Exactly reproduce each of the entries shown below.

Data items
------------------------------------

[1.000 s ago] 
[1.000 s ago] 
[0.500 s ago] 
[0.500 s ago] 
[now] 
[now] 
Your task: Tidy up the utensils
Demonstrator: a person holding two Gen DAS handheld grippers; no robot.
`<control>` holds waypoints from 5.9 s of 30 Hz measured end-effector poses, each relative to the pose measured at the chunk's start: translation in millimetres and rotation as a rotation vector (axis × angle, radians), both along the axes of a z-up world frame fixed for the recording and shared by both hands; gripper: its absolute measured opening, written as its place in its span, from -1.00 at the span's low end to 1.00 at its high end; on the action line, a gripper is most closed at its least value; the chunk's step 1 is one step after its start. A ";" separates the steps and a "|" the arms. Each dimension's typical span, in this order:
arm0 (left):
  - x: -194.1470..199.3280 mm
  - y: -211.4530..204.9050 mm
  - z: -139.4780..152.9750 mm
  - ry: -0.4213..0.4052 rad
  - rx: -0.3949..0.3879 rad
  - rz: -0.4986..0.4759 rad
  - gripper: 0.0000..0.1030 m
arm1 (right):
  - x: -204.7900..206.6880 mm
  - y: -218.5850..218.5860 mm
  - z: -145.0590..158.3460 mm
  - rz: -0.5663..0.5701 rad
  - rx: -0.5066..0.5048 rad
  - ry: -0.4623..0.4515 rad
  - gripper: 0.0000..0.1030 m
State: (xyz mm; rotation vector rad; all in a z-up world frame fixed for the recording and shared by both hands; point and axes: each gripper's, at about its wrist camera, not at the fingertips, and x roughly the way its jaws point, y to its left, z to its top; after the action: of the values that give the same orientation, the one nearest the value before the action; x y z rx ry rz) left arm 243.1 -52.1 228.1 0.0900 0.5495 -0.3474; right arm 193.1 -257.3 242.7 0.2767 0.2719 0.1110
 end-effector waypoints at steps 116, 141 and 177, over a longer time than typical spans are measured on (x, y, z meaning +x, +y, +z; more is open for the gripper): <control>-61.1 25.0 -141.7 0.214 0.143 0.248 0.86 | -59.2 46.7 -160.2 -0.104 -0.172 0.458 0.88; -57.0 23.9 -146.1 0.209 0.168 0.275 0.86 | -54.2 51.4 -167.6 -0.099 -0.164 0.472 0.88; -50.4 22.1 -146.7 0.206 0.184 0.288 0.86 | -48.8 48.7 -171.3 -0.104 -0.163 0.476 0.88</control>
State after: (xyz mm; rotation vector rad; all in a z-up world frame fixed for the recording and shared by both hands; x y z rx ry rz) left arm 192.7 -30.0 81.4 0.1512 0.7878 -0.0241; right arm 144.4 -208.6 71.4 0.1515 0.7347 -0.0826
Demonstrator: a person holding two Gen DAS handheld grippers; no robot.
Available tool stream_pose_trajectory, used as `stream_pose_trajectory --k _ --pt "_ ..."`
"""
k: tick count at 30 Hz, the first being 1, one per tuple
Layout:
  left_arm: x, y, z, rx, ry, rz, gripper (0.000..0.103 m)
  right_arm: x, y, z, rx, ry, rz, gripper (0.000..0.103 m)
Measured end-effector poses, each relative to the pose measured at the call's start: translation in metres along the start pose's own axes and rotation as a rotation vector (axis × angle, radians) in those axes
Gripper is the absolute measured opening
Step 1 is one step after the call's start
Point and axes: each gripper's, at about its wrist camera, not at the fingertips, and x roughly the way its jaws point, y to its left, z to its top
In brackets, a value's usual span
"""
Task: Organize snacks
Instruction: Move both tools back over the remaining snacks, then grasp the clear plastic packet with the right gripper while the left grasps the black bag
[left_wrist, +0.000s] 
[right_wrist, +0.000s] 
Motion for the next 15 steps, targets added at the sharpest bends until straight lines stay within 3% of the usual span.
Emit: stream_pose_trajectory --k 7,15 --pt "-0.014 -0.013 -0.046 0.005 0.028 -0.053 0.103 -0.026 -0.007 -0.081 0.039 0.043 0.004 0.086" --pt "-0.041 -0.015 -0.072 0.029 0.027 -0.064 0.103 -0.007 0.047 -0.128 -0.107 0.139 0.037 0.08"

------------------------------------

THE ANSWER |
[1.000 s ago] 
[1.000 s ago] 
[0.500 s ago] 
[0.500 s ago] 
[now] 
[now] 
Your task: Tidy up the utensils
Demonstrator: a person holding two Gen DAS handheld grippers; no robot.
`<control>` holds waypoints from 5.9 s of 30 Hz measured end-effector poses, each relative to the pose measured at the chunk's start: translation in millimetres and rotation as a rotation vector (axis × angle, radians), both along the axes of a z-up world frame fixed for the recording and shared by both hands; gripper: its absolute measured opening, written as its place in its span, from -1.00 at the span's low end to 1.00 at its high end; on the action line, a gripper is most closed at its least value; the chunk's step 1 is one step after its start. A ";" separates the steps and a "|" the arms. Each dimension's typical span, in this order:
arm0 (left):
  - x: -194.1470..199.3280 mm
  - y: -211.4530..204.9050 mm
  - z: -139.4780..152.9750 mm
  - ry: -0.4213..0.4052 rad
  - rx: -0.3949..0.3879 rad
  - rz: -0.4986..0.4759 rad
  - gripper: 0.0000..0.1030 m
arm1 (right):
  - x: -204.7900..206.6880 mm
  - y: -218.5850..218.5860 mm
  - z: -145.0590..158.3460 mm
  - rz: -0.5663..0.5701 rad
  - rx: -0.5066..0.5048 rad
  - ry: -0.4623..0.4515 rad
  - gripper: 0.0000..0.1030 m
State: (xyz mm; rotation vector rad; all in a z-up world frame fixed for the recording and shared by both hands; point and axes: each gripper's, at about its wrist camera, not at the fingertips, and x roughly the way its jaws point, y to its left, z to its top; after the action: of the values that give the same orientation, the one nearest the value before the action; x y z rx ry rz) left arm 243.1 -52.1 228.1 0.0900 0.5495 -0.3474; right arm 193.1 -257.3 242.7 0.2767 0.2719 0.1110
 end-effector waypoints at steps 116, 141 and 177, over a longer time than typical spans are measured on (x, y, z meaning +x, +y, +z; more is open for the gripper): <control>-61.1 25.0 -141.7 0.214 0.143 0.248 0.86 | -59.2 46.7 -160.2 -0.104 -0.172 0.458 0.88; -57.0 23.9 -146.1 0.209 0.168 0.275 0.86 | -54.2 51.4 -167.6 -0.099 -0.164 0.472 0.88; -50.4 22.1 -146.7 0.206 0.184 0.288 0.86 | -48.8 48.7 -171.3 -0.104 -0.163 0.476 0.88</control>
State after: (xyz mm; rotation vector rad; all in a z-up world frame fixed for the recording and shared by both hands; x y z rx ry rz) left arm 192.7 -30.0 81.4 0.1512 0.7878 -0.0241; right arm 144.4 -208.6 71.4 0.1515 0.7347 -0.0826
Demonstrator: a person holding two Gen DAS handheld grippers; no robot.
Available tool stream_pose_trajectory, used as `stream_pose_trajectory --k _ --pt "_ ..."`
"""
k: tick count at 30 Hz, the first being 1, one per tuple
Layout:
  left_arm: x, y, z, rx, ry, rz, gripper (0.000..0.103 m)
  right_arm: x, y, z, rx, ry, rz, gripper (0.000..0.103 m)
Measured end-effector poses, each relative to the pose measured at the call's start: translation in metres along the start pose's own axes and rotation as a rotation vector (axis × angle, radians) in those axes
Gripper is the absolute measured opening
Step 1 is one step after the call's start
Point and axes: each gripper's, at about its wrist camera, not at the fingertips, and x roughly the way its jaws point, y to its left, z to its top
In brackets, a value's usual span
"""
Task: Organize snacks
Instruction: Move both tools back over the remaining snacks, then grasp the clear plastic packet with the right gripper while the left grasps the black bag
[left_wrist, +0.000s] 
[right_wrist, +0.000s] 
Motion for the next 15 steps, targets added at the sharpest bends until straight lines stay within 3% of the usual span.
Emit: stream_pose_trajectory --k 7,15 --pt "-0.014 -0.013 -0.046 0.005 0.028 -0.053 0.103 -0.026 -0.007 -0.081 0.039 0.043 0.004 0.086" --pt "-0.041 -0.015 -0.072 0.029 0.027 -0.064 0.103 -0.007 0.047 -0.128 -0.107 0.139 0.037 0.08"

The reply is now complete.